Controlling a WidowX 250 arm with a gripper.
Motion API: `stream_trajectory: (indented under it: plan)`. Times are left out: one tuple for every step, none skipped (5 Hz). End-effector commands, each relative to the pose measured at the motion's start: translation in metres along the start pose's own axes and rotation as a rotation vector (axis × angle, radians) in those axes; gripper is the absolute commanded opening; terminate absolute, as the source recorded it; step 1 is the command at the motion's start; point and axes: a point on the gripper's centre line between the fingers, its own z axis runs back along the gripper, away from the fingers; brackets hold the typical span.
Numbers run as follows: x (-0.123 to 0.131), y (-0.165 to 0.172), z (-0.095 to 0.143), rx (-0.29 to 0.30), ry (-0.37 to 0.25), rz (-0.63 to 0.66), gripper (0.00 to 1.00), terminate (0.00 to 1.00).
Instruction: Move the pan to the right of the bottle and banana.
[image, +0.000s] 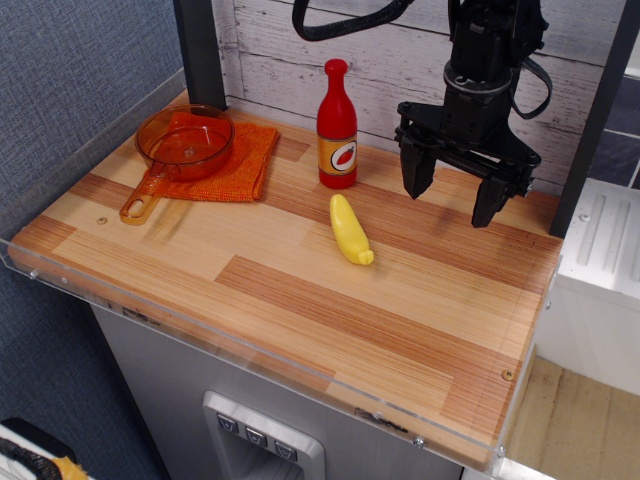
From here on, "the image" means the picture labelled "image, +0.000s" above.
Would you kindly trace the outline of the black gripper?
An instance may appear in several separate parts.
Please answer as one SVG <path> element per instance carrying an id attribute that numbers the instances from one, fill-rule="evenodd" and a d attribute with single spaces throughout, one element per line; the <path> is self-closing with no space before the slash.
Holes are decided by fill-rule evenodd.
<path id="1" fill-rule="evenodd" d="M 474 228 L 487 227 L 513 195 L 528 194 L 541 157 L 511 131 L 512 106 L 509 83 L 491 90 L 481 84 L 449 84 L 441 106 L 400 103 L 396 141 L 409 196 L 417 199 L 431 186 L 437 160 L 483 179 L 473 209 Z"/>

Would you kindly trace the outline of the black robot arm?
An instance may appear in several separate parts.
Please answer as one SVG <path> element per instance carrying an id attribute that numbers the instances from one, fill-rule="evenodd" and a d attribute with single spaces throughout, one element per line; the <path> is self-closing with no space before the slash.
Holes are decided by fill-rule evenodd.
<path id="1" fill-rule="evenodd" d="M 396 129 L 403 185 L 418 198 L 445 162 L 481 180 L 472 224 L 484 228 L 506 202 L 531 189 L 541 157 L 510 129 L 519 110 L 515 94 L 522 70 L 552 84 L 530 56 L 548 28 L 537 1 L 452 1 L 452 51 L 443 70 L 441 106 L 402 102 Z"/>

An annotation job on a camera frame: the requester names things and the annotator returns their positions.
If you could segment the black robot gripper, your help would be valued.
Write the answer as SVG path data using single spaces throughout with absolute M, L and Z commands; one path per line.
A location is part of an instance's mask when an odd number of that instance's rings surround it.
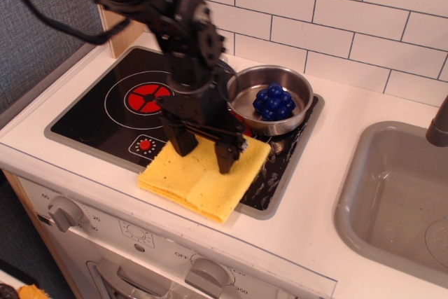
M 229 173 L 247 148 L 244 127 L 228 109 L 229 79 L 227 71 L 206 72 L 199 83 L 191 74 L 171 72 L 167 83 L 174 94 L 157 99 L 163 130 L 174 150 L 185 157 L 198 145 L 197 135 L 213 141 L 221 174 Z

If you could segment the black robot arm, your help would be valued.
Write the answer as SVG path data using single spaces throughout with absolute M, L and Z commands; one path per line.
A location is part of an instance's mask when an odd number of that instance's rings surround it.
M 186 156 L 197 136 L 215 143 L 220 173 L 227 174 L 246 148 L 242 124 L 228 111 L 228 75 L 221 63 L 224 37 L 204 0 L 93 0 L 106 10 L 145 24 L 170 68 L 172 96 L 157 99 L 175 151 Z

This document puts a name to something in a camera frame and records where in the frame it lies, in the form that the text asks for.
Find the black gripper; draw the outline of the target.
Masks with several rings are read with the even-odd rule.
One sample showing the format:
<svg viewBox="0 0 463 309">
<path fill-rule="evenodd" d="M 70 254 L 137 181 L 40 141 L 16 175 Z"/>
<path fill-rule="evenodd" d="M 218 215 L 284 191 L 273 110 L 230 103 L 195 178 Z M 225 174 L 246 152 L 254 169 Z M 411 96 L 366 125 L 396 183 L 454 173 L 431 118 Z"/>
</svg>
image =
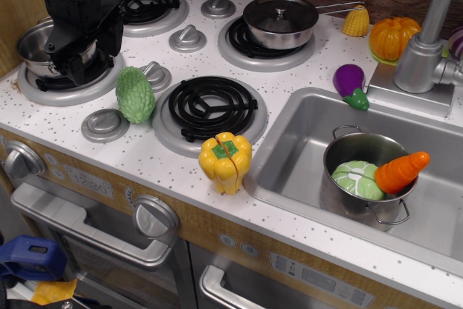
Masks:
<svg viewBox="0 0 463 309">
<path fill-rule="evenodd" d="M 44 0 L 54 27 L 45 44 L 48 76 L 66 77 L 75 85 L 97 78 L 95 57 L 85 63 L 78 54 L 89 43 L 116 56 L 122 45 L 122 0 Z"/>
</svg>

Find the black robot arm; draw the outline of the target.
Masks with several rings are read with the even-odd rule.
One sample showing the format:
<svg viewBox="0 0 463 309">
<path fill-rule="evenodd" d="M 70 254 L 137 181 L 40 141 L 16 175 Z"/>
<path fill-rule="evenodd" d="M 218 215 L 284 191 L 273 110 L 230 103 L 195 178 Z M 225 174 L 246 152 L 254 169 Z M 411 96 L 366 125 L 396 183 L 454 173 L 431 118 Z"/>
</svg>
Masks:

============================================================

Only the text of the entries belongs in the answer, copied exactly; the pictures stay out.

- _ANSWER SECTION_
Controlling a WidowX 250 arm with a gripper.
Motion API: `stream_trajectory: (indented under it: plan)`. Times are left out: one tuple for every step, none skipped (5 Hz). End-effector commands, each relative to the pose measured at the motion's start: translation in metres along the start pose's own axes and rotation as a rotation vector (axis × angle, radians) in those axes; gripper is the absolute commanded opening; terminate absolute, as the source recorded it; step 1 is the command at the motion's start; point and axes: a point on the gripper's centre line between the fingers, its own z axis runs back along the gripper, away from the fingers; brackets hold the typical span.
Numbers run as follows: x (-0.123 to 0.131), y (-0.165 to 0.172), z (-0.095 to 0.143), rx (-0.29 to 0.30), ry (-0.37 to 0.25), rz (-0.63 to 0.66), gripper (0.00 to 1.00), terminate (0.00 to 1.00).
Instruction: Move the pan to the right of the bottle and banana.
[image, +0.000s] 
From here on, "the image" means the picture labelled "image, +0.000s" above.
Would you kindly trace the outline of the black gripper?
An instance may appear in several separate parts.
Please answer as one SVG <path> element per instance carrying an id attribute that numbers the instances from one, fill-rule="evenodd" and a d attribute with single spaces throughout, one element per line; the <path> is self-closing with no space before the slash.
Holes are decided by fill-rule evenodd.
<path id="1" fill-rule="evenodd" d="M 474 228 L 487 227 L 513 195 L 528 194 L 541 157 L 511 131 L 512 106 L 509 83 L 491 90 L 481 84 L 449 84 L 441 106 L 400 103 L 396 141 L 409 196 L 417 199 L 431 186 L 437 160 L 483 179 L 473 209 Z"/>

Would you kindly trace the outline of the black robot arm?
An instance may appear in several separate parts.
Please answer as one SVG <path> element per instance carrying an id attribute that numbers the instances from one, fill-rule="evenodd" and a d attribute with single spaces throughout, one element per line; the <path> is self-closing with no space before the slash.
Holes are decided by fill-rule evenodd.
<path id="1" fill-rule="evenodd" d="M 396 129 L 403 185 L 418 198 L 445 162 L 481 180 L 472 224 L 484 228 L 506 202 L 531 189 L 541 157 L 510 129 L 519 110 L 515 94 L 522 70 L 552 84 L 530 56 L 548 28 L 537 1 L 452 1 L 452 51 L 443 70 L 441 106 L 402 102 Z"/>

An annotation job on a camera frame: the requester names things and the annotator returns their positions.
If you could segment the black robot gripper, your help would be valued.
Write the answer as SVG path data using single spaces throughout with absolute M, L and Z commands; one path per line.
A location is part of an instance's mask when an odd number of that instance's rings surround it.
M 229 173 L 247 148 L 244 127 L 228 109 L 229 79 L 227 71 L 206 72 L 199 83 L 191 74 L 171 72 L 167 83 L 174 94 L 157 99 L 163 130 L 174 150 L 185 157 L 198 145 L 197 135 L 213 141 L 221 174 Z

If you could segment the black robot arm, your help would be valued.
Write the answer as SVG path data using single spaces throughout with absolute M, L and Z commands; one path per line.
A location is part of an instance's mask when an odd number of that instance's rings surround it.
M 186 156 L 197 136 L 215 143 L 220 173 L 227 174 L 246 148 L 242 124 L 228 111 L 228 75 L 221 63 L 224 37 L 204 0 L 93 0 L 106 10 L 145 24 L 170 68 L 172 96 L 157 99 L 175 151 Z

This document puts a name to something in a camera frame and records where in the frame it lies, in the form that the text asks for.
Find the black gripper; draw the outline of the target.
Masks with several rings are read with the even-odd rule.
One sample showing the format:
<svg viewBox="0 0 463 309">
<path fill-rule="evenodd" d="M 70 254 L 137 181 L 40 141 L 16 175 Z"/>
<path fill-rule="evenodd" d="M 218 215 L 284 191 L 273 110 L 230 103 L 195 178 Z M 225 174 L 246 152 L 254 169 Z M 411 96 L 366 125 L 396 183 L 454 173 L 431 118 Z"/>
</svg>
image =
Masks:
<svg viewBox="0 0 463 309">
<path fill-rule="evenodd" d="M 44 0 L 54 27 L 45 44 L 48 76 L 66 77 L 75 85 L 97 78 L 95 57 L 85 63 L 78 54 L 89 43 L 116 56 L 122 45 L 122 0 Z"/>
</svg>

Find the black robot arm; draw the outline of the target.
Masks with several rings are read with the even-odd rule.
One sample showing the format:
<svg viewBox="0 0 463 309">
<path fill-rule="evenodd" d="M 70 254 L 137 181 L 40 141 L 16 175 Z"/>
<path fill-rule="evenodd" d="M 218 215 L 284 191 L 273 110 L 230 103 L 195 178 Z M 225 174 L 246 152 L 254 169 Z M 411 96 L 366 125 L 396 183 L 454 173 L 431 118 Z"/>
</svg>
Masks:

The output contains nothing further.